**DIRECTIONS:** Filter the lines below, copying only those with the string "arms".

----

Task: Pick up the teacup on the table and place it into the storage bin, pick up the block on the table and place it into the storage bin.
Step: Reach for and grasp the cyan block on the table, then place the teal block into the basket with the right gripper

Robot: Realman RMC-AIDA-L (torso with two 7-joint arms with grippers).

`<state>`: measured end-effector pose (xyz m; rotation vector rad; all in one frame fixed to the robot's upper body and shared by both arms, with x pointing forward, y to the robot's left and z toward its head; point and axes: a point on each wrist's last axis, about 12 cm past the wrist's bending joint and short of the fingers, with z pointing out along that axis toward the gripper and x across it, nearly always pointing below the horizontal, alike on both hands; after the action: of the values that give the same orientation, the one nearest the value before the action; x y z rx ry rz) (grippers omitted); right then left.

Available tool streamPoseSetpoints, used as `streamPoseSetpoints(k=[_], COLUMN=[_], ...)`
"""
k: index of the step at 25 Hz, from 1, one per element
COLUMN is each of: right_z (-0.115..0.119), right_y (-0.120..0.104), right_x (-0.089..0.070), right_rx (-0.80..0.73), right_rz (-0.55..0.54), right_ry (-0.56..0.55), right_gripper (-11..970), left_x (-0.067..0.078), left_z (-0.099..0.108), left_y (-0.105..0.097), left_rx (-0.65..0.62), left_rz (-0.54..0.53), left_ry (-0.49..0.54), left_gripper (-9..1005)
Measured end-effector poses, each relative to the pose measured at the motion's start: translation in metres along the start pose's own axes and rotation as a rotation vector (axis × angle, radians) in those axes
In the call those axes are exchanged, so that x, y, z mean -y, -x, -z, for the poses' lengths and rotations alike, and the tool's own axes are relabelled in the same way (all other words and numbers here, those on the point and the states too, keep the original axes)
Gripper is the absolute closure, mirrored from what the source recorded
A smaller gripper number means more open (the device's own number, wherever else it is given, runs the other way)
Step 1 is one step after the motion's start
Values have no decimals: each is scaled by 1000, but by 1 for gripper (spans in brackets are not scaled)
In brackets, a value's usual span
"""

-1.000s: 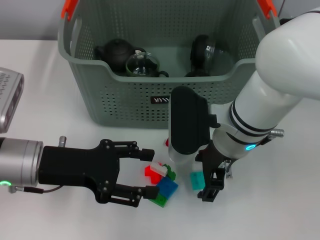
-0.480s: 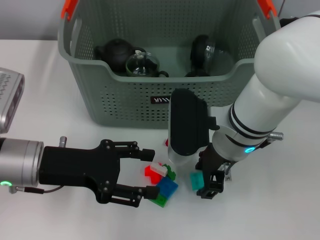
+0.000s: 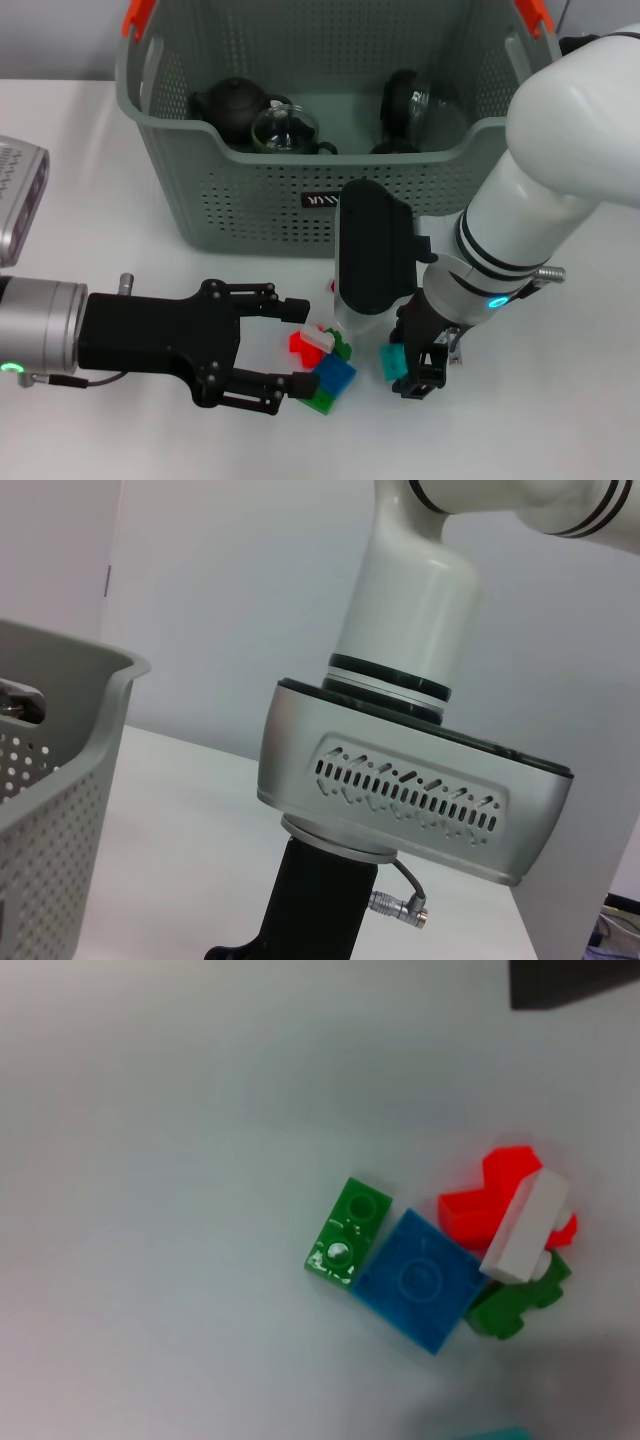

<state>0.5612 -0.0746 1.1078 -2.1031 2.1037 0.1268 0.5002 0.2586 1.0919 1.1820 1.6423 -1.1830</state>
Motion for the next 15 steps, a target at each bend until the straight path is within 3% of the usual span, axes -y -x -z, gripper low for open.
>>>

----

**EXERCISE OUTPUT:**
Robot: Realman RMC-AIDA-L (torso with two 7-joint arms with grippers).
`<state>`: measured end-effector pose (xyz m; rotation vector rad; all in one frame fixed to the robot's upper body and shared by both arms, with x pointing forward, y to the robot's left and z toward its head; point and axes: a point on each wrist's last axis, about 12 cm past the wrist's bending joint and short of the fingers, with z pointing out along that axis toward the gripper and x across it, nearly always pointing below the horizontal, alike on both hands; after the action: of the values that give the same orientation, the one nearest the value before the action; x y z rx ry rz) (grippers omitted); right then left.

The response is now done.